Reynolds American Inc.’s $3.5 billion acquisition of Conwood has put it at risk of someday having to adjust its earlier estimates of the deal’s value.
The North Carolina cigarette maker announced on May 31, 2006 that it had completed its acquisition of Conwood. Then-chairman and CEO Susan M. Ivey said in a statement at the time that the smokeless tobacco maker would enhance Reynold American’s ability to continue to provide results to its shareholders. Reynold American paid around $2.5 billion more for Conwood than the company’s actual value on its books, but six years later it is not clear whether that valuation was justified.
How many people started chewing that Conwood tobacco? American Snuff, Reynolds American’s smokeless tobacco segment, generated sales of $648 million in the year ended Dec. 31, or only around 18% of what the company had paid for Conwood. Meanwhile sales for the rest of Reynolds American’s businesses have been declining so that the total of $8.54 billion for 2011 was only slightly more than before the Conwood acquisition in 2006. The company’s overall sales amount to only 62% of its total assets, in contrast with the industry median ratio of 120%. The smokeless segment is clearly a lagger.
Reynolds American has downwardly revised its earlier estimates on some of its assets, but on some occasions only in small chunks. For example, it had reported a whopping $2.60 billion in intangible assets such as brands as of the year ended Dec. 31, 2011. Then the company said this February — in a press release filled with far more adjustments to earnings and unusual items than is typical — that it had $43 million in damage to the value mainly of its Doral cigarette brand during the fourth quarter 2011. And in the quarter and year ended Dec. 2010, it had downwardly adjusted its estimation of overvalued acquisitions by $26 million.

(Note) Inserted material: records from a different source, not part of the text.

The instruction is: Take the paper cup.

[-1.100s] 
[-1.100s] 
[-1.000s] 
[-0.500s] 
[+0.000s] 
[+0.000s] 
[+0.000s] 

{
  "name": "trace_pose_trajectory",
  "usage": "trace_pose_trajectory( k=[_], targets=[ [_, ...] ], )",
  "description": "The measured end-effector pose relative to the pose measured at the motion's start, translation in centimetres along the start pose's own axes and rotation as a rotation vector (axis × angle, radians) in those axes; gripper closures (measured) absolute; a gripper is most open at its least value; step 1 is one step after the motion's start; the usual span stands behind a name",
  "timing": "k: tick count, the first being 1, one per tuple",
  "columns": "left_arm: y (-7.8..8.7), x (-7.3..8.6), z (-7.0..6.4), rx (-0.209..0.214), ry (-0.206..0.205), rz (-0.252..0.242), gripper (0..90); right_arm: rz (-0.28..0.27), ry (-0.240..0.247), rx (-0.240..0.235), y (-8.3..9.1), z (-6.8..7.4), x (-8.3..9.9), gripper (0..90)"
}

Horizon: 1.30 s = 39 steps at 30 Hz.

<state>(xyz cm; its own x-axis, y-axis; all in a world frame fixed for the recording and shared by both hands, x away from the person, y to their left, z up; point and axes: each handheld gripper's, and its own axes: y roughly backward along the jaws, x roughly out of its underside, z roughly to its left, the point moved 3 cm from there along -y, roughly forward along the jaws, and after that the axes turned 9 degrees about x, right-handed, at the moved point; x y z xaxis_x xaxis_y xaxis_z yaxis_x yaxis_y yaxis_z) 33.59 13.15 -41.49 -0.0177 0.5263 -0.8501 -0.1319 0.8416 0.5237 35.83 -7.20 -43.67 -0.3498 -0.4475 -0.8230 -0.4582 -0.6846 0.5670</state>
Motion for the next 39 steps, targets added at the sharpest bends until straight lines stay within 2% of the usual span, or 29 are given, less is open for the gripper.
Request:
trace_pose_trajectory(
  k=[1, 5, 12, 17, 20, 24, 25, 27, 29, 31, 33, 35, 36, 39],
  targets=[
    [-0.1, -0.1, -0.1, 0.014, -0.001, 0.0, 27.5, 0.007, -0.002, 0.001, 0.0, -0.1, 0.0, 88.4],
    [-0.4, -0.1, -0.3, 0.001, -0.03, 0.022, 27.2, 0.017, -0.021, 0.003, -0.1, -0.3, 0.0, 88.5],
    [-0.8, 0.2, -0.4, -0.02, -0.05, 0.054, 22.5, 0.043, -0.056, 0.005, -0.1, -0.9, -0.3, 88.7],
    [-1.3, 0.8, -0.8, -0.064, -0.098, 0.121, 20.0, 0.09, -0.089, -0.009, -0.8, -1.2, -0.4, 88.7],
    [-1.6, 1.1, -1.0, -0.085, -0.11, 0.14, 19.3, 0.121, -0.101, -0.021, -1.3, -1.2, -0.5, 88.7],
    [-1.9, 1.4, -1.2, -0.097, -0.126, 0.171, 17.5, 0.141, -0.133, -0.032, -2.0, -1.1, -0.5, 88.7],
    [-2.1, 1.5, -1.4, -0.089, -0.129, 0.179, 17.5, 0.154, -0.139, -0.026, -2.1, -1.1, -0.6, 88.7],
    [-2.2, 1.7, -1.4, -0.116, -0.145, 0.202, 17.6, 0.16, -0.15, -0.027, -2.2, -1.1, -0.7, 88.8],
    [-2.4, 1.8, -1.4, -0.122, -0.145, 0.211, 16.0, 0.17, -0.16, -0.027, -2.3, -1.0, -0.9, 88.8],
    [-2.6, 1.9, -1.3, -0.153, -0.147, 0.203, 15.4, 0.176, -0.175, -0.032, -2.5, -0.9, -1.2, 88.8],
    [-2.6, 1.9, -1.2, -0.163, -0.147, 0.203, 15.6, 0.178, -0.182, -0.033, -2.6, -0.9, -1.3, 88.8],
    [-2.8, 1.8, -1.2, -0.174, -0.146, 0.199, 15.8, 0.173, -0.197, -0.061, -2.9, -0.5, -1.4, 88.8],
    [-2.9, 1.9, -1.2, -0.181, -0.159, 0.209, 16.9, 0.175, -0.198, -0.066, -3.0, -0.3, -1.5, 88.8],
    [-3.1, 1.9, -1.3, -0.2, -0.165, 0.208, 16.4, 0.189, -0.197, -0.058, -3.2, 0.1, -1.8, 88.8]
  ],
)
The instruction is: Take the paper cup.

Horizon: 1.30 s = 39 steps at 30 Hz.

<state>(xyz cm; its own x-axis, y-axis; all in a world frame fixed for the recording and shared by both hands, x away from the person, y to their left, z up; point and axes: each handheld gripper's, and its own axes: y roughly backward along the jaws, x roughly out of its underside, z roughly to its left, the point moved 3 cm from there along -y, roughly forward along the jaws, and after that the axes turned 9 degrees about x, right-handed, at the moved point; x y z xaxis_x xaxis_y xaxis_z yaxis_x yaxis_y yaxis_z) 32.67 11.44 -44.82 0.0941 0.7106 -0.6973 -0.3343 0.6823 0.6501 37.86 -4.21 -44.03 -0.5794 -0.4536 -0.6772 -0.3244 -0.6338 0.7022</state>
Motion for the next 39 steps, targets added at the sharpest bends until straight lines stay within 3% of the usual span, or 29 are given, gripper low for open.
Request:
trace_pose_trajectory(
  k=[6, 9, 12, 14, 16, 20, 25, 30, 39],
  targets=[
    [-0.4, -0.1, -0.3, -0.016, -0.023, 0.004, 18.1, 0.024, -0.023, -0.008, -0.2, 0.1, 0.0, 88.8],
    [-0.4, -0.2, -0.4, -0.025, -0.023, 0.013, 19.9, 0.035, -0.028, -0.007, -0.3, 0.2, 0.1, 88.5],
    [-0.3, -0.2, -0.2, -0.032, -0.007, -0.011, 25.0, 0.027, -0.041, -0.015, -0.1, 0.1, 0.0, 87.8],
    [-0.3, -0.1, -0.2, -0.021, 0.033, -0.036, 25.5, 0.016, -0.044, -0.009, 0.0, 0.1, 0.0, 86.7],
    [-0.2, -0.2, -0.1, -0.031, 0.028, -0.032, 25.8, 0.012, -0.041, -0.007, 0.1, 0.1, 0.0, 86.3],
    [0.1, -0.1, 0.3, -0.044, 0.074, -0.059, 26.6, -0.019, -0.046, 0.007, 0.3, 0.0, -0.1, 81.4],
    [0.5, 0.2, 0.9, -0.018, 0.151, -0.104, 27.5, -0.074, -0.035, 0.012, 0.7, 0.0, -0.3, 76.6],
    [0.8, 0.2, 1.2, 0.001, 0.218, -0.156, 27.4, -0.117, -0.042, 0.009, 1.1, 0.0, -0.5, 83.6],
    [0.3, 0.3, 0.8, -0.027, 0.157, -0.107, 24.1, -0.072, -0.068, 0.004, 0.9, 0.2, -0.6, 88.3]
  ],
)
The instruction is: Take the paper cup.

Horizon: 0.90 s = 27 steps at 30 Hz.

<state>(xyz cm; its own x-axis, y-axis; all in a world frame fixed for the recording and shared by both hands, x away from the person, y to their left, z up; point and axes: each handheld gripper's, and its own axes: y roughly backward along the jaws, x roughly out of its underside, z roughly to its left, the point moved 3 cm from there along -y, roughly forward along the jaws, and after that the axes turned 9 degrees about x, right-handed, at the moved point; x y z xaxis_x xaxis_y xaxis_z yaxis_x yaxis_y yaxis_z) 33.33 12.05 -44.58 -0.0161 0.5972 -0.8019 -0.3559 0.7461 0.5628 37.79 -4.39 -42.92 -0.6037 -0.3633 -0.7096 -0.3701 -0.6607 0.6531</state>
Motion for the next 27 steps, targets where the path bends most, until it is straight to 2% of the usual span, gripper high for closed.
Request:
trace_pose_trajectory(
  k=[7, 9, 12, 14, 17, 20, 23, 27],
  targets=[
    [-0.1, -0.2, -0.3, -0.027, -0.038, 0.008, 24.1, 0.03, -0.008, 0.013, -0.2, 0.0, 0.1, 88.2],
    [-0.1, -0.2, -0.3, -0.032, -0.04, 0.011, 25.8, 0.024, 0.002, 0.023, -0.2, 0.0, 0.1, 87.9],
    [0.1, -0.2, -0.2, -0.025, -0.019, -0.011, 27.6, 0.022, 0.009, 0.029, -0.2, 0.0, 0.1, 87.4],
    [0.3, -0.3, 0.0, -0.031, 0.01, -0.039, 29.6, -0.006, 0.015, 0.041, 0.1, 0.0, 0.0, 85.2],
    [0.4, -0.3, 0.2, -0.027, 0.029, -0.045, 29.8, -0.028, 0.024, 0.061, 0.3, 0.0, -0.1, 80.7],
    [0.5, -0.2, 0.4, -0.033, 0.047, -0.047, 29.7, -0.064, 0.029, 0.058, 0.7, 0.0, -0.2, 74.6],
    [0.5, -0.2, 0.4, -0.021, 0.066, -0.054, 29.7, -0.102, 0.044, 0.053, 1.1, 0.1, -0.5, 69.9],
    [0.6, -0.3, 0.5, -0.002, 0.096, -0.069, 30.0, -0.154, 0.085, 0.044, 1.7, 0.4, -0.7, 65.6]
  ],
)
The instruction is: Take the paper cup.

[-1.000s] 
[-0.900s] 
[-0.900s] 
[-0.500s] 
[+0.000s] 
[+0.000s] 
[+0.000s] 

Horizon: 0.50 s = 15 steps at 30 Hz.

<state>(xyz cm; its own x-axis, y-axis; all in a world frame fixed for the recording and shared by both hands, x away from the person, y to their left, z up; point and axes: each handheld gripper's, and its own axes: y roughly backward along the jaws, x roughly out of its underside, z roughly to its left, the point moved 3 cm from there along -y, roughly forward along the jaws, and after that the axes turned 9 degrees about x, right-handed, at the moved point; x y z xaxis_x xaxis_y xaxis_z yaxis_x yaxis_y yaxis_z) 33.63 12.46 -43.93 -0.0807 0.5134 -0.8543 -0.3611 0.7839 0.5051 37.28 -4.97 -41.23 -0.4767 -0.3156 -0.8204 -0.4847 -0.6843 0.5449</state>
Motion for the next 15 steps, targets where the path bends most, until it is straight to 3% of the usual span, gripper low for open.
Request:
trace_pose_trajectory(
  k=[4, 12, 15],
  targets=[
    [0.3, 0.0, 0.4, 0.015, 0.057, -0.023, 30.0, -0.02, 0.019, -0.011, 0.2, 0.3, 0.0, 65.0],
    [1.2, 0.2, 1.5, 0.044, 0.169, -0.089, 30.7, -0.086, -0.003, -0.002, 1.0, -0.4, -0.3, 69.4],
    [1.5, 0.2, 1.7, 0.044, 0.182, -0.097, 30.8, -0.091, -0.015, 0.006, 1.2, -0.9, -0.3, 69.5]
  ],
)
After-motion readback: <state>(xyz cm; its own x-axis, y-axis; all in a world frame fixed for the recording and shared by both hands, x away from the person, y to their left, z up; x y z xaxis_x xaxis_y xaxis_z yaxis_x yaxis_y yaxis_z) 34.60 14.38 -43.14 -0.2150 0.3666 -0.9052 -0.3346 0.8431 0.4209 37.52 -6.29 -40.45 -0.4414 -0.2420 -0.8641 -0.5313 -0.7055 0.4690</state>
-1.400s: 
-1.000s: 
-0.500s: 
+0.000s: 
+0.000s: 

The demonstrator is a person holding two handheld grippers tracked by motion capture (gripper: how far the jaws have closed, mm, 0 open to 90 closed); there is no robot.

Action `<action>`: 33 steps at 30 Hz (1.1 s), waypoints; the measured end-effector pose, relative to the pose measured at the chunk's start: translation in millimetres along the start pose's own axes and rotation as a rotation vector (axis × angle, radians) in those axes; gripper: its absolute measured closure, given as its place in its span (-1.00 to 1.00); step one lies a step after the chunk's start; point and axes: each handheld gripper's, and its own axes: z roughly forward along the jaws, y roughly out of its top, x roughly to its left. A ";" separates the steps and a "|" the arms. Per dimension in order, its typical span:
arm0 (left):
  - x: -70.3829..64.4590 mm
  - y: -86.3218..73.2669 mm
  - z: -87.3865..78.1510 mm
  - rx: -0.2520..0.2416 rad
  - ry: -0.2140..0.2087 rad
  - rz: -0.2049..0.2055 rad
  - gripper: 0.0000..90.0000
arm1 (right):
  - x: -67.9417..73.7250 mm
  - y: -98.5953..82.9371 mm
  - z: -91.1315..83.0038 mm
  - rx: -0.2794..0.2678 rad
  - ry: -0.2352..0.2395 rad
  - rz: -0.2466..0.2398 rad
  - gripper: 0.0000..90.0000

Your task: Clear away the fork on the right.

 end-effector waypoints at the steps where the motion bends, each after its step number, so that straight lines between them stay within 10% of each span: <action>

While warning that it had to use “considerable” judgment and forecasting to do so, Reynolds American said on February 15 in its annual statement that it believes it has used “reasonable estimates and assumptions” in finding that the fair value of each of its reporting units was substantially in excess of its original cost.
“Certainly the future cash flows that the brands are generating support those valuations on the balance sheet,” said McDara P. Folan, corporate secretary and deputy general counsel at Reynolds American.
American Snuff’s operating income rose 3.4% to $331 million during the year ended Dec. 31 compared to 2010, suggesting that the company could earn back what it paid for Conwood after more than a decade.
Reynolds American has been trying to pump its sales in recent months. For example, the company announced last week that it added a new section to its site focusing on its “commercial integrity,” “tobacco harm reduction” and “youth tobacco prevention” efforts. It says on the site that smokeless tobacco presents less risk of oral cancer than cigarettes, and therefore “may play a valuable role in reducing tobacco consumers’ risk.”
In the meantime the company’s stock price has gained to $40.96 per share early on Monday from $32.03 on August 15, 2006, when Reynolds American split its shares so that its investors would hold double the volume for half the price.
While investors have remained sanguine enough about the company’s statements for its stock price to hold up so far, GMI gives Reynolds American an F on its corporate governance overall. Due to red flags such as those mentioned above, Reynolds American’s financial statements reflect an AGR score of 14, indicating higher accounting and governance risk than 86% of comparable companies. In March 2011 Reynolds American’s AGR was a 4. The low AGR doesn’t necessarily mean that Reynolds American is doing anything wrong, but it suggests that investors should scrutinize the company’s statements with extra care when using them to calculate the company’s value.